■ **TASK ITEM**:
A single figure is required: the number of lines in the listing below containing the word "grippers".

■ **DATA PROVIDED**:
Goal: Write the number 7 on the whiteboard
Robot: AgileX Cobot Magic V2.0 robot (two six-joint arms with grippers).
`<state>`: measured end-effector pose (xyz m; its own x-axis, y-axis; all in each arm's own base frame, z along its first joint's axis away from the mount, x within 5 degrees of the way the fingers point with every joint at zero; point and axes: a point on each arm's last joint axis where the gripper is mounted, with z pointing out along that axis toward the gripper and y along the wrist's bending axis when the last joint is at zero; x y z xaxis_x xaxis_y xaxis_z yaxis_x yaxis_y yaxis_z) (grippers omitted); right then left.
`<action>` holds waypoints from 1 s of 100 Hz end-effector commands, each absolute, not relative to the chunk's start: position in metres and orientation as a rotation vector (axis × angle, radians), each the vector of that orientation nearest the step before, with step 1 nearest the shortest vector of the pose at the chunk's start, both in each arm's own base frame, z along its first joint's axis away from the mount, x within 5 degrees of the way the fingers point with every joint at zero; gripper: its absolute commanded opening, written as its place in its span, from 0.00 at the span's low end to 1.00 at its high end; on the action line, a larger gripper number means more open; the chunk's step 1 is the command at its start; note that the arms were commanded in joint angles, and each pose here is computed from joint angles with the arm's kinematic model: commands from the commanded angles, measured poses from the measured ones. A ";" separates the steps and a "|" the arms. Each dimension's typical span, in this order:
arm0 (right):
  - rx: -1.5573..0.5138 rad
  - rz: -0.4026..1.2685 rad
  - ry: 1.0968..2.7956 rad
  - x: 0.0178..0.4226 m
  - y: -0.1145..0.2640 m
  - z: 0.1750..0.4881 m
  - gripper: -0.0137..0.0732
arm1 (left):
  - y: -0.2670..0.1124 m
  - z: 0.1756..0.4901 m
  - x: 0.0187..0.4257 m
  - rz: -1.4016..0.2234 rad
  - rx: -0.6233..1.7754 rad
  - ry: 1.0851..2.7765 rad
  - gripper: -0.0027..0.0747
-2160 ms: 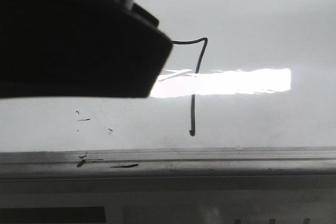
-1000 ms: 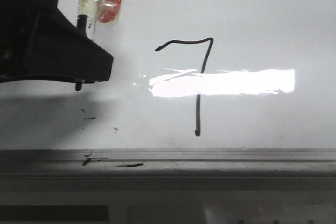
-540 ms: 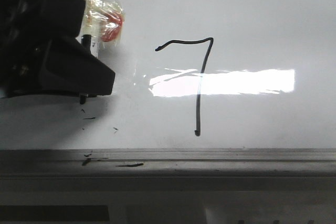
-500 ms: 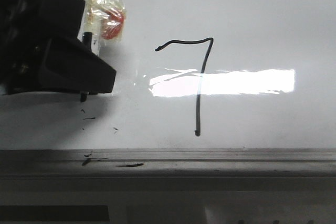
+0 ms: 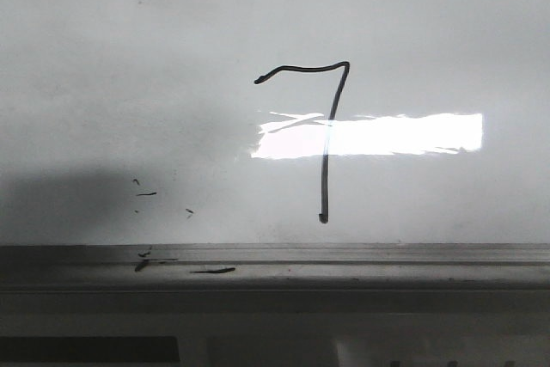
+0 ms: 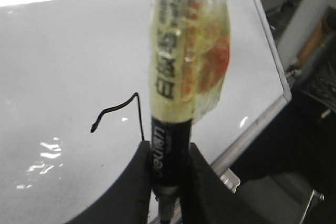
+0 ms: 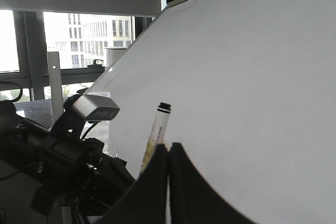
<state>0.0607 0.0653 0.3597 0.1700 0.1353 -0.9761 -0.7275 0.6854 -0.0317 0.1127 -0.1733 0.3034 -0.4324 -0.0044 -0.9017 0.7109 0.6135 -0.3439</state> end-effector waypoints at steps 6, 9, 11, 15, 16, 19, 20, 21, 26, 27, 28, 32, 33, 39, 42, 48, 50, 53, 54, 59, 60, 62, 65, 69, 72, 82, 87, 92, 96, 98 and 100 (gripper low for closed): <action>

■ **RESULT OF THIS EXERCISE**:
2